O Residente do Instituto da Vontade capacita-se a bem entender a ironia de Platão (427ac-347ac): Desejos são falta de algo, por isso, quem tem grandes desejos está em pior condição” dos que não t~em nenhum ou apenas alguns poucos.
Adaptado de Grinberg M, Accorsi TAD- Residente formado no instituto da vontade: os requisitos desejo, movimento e superação. Arq. Bras. Cardiol. 93 (2):e42-e44, 2008.
2 respostas
Ótimo texto! Trabalhar com as futuras gerações é um privilégio e uma responsabilidade!

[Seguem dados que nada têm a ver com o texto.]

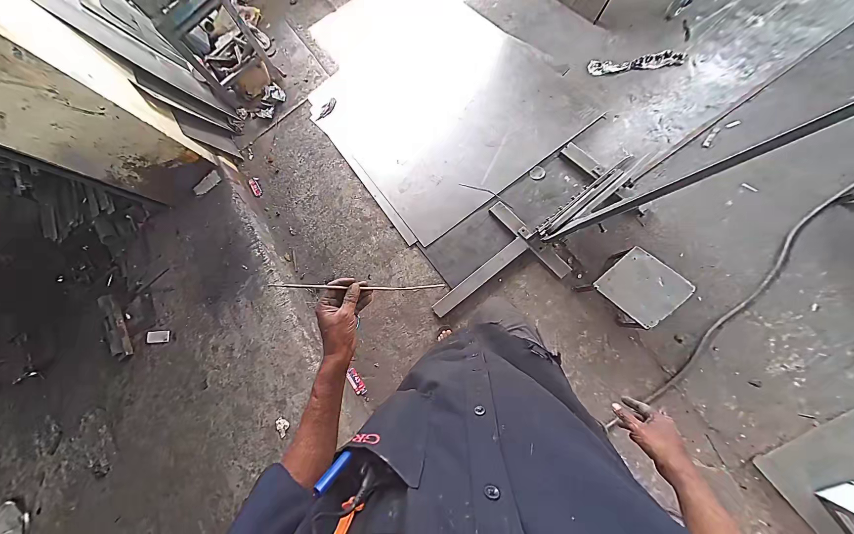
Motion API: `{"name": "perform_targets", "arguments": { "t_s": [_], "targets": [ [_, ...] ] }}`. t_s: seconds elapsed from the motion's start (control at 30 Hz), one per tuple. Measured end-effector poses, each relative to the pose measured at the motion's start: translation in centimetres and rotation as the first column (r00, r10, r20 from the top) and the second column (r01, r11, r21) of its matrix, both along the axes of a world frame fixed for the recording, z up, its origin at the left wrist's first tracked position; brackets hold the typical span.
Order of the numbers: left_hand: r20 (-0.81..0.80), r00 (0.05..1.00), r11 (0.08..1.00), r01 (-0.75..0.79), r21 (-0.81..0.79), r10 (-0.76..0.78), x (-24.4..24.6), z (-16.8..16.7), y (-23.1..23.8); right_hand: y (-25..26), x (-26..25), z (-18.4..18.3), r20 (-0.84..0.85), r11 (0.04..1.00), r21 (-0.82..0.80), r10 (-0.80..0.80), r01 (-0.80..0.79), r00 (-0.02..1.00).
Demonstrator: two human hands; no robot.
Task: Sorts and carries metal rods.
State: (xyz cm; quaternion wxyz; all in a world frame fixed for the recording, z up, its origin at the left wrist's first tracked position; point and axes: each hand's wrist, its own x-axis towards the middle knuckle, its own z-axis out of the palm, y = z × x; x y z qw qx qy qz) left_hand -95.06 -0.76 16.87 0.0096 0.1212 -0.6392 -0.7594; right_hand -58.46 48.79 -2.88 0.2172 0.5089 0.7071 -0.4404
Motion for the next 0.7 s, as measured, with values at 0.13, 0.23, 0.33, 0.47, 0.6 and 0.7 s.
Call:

É interessante ver como os alunos mudam quando se tornam residentes, e creio que este texto nos fala muito bem porquê. Alunos de graduação que, até então, pareciam meninos, às vezes muito sabidos, às vezes bem menos do que se acreditavam ser, de repente se tornam residentes, médicos com carimbo de CRM e muitas responsabilidades de gente que enfim maturou. Vejo-os então mais velhos, mais concentrados, e mais próximos. Os residentes, ao ter de lidar com todos os desafios sobre os quais esse texto tão bem discorre, parecem acabar por desenvolver mais consciência de si mesmos e dos outros, que considero competência básica sem a qual dificilmente se consegue o exercício verdadeiramente ético da medicina. Parabéns pelo texto, Prof. Max!